Sultan gave small details to appease her and shuffled about his work. She no longer wore her sunglasses, and Sultan was growing more and more comfortable with her eyes trained on him like a pair of strong magnets. In all of Italy, she looked at him the deepest.
Still, Sultan tried to keep the words between them to a minimum. A rule for which Mattea seemed to respond with the opposite in mind. Sultan’s curt refrain of “grazie mille” and “sì, signora” were met with long trails of anecdotes, chuckles, and even more questions about Afghanistan. She seemed indifferent to the noise of Sultan’s hammer, speaking over the din as easily as swatting away a fly.
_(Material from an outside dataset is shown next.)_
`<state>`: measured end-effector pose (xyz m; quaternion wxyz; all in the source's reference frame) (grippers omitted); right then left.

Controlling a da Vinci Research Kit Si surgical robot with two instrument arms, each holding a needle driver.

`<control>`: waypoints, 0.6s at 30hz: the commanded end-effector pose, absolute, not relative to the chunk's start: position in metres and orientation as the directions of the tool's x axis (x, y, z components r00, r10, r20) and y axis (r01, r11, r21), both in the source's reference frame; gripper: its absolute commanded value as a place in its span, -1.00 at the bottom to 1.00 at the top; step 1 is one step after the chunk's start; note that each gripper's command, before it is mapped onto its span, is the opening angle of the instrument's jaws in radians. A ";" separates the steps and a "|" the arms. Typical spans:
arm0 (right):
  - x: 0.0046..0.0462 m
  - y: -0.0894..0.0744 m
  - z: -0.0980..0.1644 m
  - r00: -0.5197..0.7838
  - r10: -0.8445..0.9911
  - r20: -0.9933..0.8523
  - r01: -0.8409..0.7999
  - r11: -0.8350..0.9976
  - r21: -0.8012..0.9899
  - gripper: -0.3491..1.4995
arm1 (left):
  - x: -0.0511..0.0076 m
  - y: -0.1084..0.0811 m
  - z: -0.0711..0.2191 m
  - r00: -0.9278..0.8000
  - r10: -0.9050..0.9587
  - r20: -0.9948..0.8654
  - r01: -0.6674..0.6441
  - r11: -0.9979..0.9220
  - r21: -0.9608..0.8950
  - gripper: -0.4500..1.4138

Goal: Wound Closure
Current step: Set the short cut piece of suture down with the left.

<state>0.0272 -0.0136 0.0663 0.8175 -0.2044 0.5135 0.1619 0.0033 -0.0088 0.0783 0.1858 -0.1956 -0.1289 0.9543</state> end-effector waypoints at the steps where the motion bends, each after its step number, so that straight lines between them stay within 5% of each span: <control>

Mattea looked at Sultan. Her eyes were unfettered from her inability to see. She wound through the maze of her apartment with no trouble, and did the same when it came to looking upon Sultan. Her face remained locked on him while she told stories and offered small meals of bruschetta.
Sultan looked at the bathroom tile. For his part, he was not disturbed by Mattea’s gaze, though he was never comfortable with it either. His time in Rome had been built upon a scale balanced by a desire to be noticed and discomfort at the thought of being recognized.
In any case, Sultan had little time to think about his feelings. The project demanded his focus, as did any other, but this bathroom was unique. He found himself thinking about the tile to be cut while away from Mattea’s apartment. The pieces that needed smoothing and resizing, the position of the shapes, and how to answer Mattea’s loose instructions of something that she could “feel.”
“Shortly after I went inside the basilica,” Mattea’s voice resounded throughout the bathroom the next day, “I found my way to the statue of Pope Pius and gave him a big kiss! You wouldn’t believe the gasps I heard afterwards.”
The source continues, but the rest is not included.